** Your instructions **
Output only the lines below that start at the line containing "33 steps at" and end at the line containing "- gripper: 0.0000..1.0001", with both ends kept.

** Entries shown **

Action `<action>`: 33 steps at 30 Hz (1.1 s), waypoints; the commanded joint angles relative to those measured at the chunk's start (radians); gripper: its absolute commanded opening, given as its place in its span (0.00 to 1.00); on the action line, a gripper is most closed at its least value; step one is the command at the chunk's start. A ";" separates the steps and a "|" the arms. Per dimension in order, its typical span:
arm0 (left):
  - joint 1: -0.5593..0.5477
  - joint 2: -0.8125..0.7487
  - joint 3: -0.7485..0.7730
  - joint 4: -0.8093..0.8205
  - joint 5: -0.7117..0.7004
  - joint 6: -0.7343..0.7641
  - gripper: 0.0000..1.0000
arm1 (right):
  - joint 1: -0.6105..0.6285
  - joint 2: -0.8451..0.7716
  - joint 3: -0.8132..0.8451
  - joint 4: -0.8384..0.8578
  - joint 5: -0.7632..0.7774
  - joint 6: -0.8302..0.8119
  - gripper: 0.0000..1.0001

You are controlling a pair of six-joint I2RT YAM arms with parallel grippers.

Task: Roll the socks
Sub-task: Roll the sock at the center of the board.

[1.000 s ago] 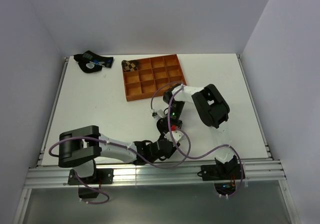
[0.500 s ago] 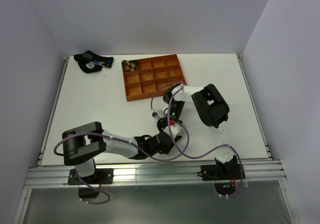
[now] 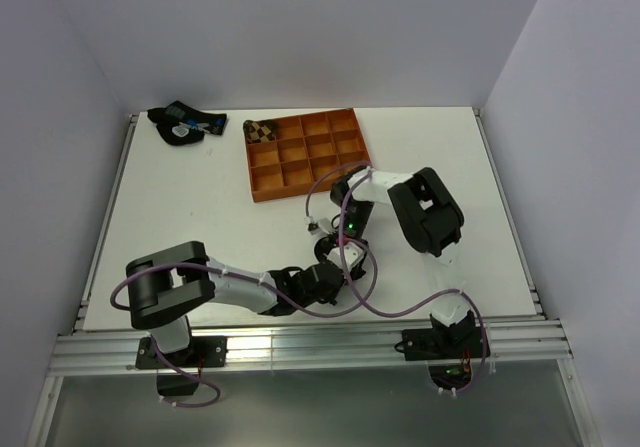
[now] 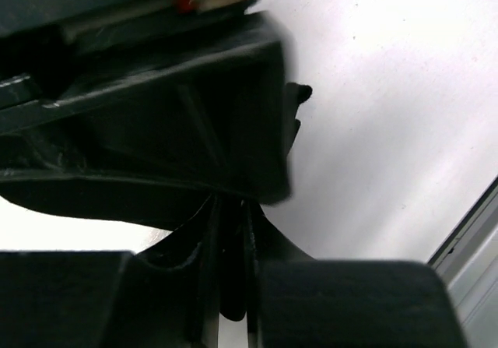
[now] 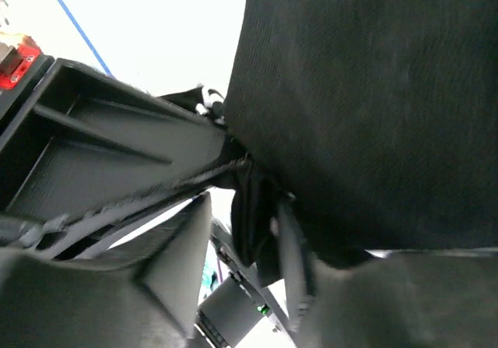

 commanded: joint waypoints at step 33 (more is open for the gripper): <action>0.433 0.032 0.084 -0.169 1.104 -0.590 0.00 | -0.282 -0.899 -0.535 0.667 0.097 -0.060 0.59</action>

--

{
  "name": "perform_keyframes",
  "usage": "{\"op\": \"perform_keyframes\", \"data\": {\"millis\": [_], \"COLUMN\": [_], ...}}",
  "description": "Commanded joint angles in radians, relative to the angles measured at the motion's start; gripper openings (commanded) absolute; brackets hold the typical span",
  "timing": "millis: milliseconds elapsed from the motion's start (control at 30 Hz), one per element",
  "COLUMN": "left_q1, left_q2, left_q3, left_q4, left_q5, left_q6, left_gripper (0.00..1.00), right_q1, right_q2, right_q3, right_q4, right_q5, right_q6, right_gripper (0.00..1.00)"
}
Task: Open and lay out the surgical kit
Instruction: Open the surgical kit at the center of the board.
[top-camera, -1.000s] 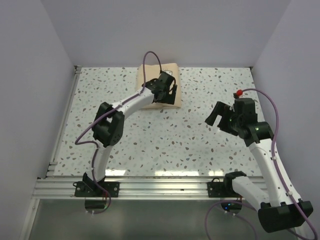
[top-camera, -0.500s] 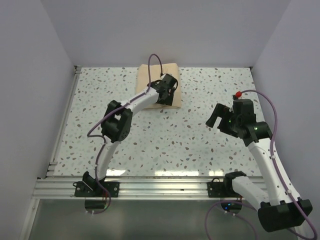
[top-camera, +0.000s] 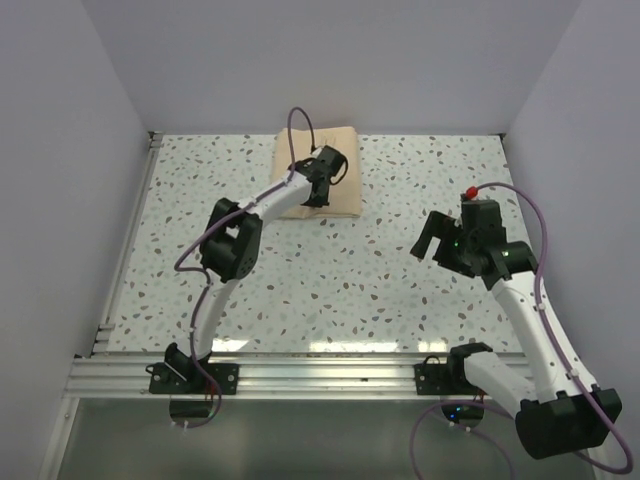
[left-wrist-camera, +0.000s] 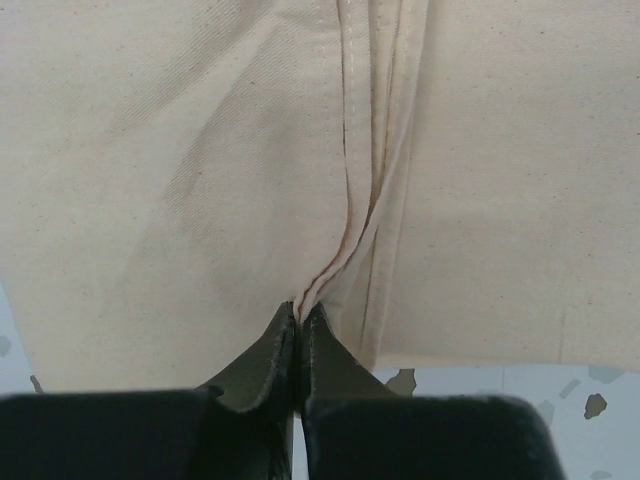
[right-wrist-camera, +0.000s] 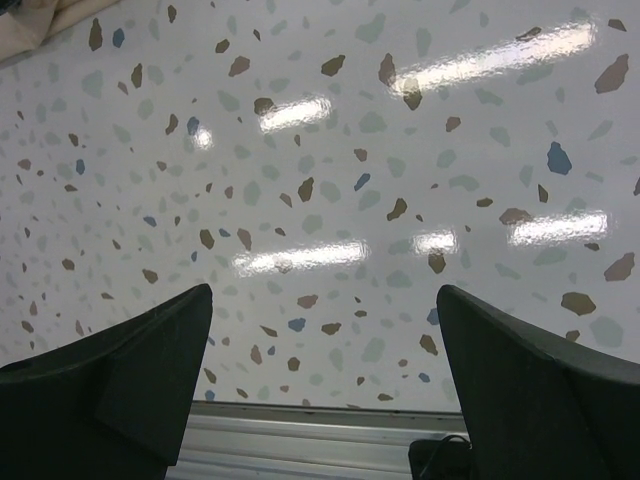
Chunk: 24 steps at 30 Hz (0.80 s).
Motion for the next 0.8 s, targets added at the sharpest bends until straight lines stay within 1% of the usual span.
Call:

** Written answer **
Action `<action>`: 33 steps at 30 Hz (1.1 s), waypoints; the commanded joint angles relative to those measured at the chunk's start (radians); gripper: its absolute commanded opening, given as its place in its span (0.00 to 1.00); on the action line, a gripper is most closed at its least value; step one is the command at the chunk's start. A ";" separates the steps and a "|" the arms. Per dimension in order, its typical span:
arm0 (left):
  - joint 1: -0.5593..0.5477
  - joint 2: -0.8125..0.7487
  - joint 3: -0.7485..0.7730
  - joint 4: -0.8093..0.8205
  - joint 5: -0.7117..0.7004
  - joint 6: -0.7343..0.7641
  - gripper: 0.0000..1.0000
arm1 (right):
  - joint 1: -0.6105..0.6285
  - joint 2: -0.8451..0.7716
  - joint 3: -0.8132..0.8451
  - joint 4: -0.8384..0.8578
  - joint 5: -0.7632..0.7774
  - joint 6: -0.8302..0.8119
  - gripper: 0.0000..1.0001

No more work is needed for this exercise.